Torna l’ora legale: un’ora in meno di sonno e nuovi effetti sul nostro ritmo biologico

Nella notte tra il 29 e il 30 marzo le lancette avanzano di un’ora: conseguenze e consigli per affrontare il cambiamento

Con il passaggio all’ora legale, previsto per la notte tra sabato 29 e domenica 30 marzo, le lancette verranno spostate in avanti di un’ora, portando il tramonto a un orario più tardo ma sottraendo un’ora di sonno al nostro corpo. Questo piccolo spostamento temporale può generare conseguenze rilevanti sull’equilibrio del ritmo circadiano, che regola naturalmente i nostri cicli di sonno e veglia.

Il ritmo circadiano, basato su un ciclo di circa 24 ore e regolato principalmente dall’esposizione alla luce solare, non si adatta istantaneamente a un cambiamento artificiale dell’orario. Questo può generare una condizione simile a un jet-lag leggero, in cui il corpo si ritrova costretto a svegliarsi prima di essere realmente pronto. Le difficoltà a prendere sonno, i risvegli precoci, la sonnolenza diurna e un calo della concentrazione sono tra gli effetti più comuni nei giorni successivi al passaggio all’ora legale.

Per mitigare l’impatto dell’ora legale, gli esperti consigliano alcune strategie utili: anticipare progressivamente l’orario di addormentamento nei giorni precedenti al cambio, favorire l’esposizione alla luce naturale al mattino, mantenere una costante attività fisica (evitando però le ore serali) e limitare l’uso di caffeina e dispositivi elettronici prima di coricarsi. Queste semplici abitudini possono ridurre il disagio e favorire un adattamento più dolce al nuovo ciclo.

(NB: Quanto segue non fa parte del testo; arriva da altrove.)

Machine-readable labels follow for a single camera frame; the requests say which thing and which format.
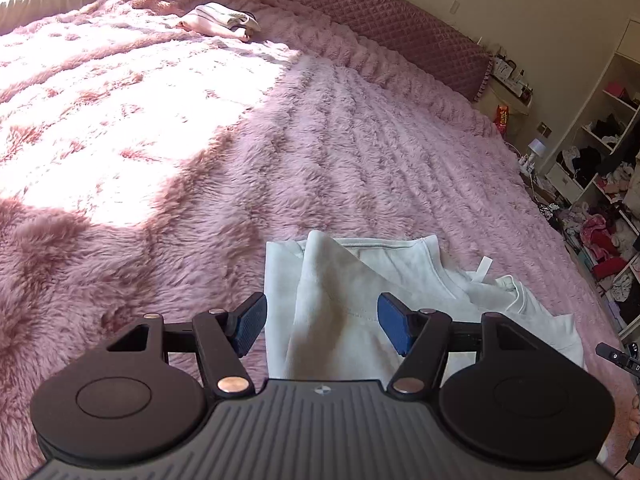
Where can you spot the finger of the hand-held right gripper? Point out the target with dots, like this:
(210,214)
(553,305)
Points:
(612,354)

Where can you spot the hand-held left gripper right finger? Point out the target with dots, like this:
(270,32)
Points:
(395,325)

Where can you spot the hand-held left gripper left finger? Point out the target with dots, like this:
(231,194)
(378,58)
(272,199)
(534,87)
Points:
(247,325)

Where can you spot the white printed sweatshirt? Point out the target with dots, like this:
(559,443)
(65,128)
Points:
(330,300)

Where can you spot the pile of pink red clothes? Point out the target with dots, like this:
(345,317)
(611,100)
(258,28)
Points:
(600,240)

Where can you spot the folded pink white clothes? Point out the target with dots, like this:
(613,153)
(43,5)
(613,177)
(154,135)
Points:
(215,17)

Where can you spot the person's right hand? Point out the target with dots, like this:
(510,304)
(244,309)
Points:
(636,412)

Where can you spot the white shelving unit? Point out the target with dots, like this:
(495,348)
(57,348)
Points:
(565,182)

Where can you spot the white power strip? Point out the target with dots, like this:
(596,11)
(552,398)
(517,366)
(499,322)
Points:
(527,164)

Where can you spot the pink fluffy blanket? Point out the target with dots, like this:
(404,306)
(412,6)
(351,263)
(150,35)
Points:
(150,135)

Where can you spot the white table lamp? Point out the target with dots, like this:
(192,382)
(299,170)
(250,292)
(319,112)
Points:
(537,146)

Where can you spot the red snack bag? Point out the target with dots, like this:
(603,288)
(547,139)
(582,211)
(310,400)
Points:
(501,117)

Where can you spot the pink quilted headboard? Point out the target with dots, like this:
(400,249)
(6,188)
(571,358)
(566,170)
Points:
(375,15)

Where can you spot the wall socket plate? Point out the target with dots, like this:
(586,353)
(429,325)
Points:
(545,130)

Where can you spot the beige bedside wall shelf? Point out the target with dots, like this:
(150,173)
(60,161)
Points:
(505,80)

Negli ultimi anni, il cambio dell’ora è stato oggetto di crescenti discussioni a livello europeo. Diverse ricerche hanno evidenziato incrementi temporanei nel numero di incidenti stradali e di eventi cardiovascolari nei giorni immediatamente successivi al cambio, sollevando dubbi sull’effettiva utilità di questa pratica. La Commissione Europea ha proposto di abolire il sistema dell’ora legale, consentendo a ciascuno Stato membro di decidere autonomamente quale orario mantenere in modo permanente. Tuttavia, non è ancora stata raggiunta un’intesa definitiva, e il sistema resta in vigore.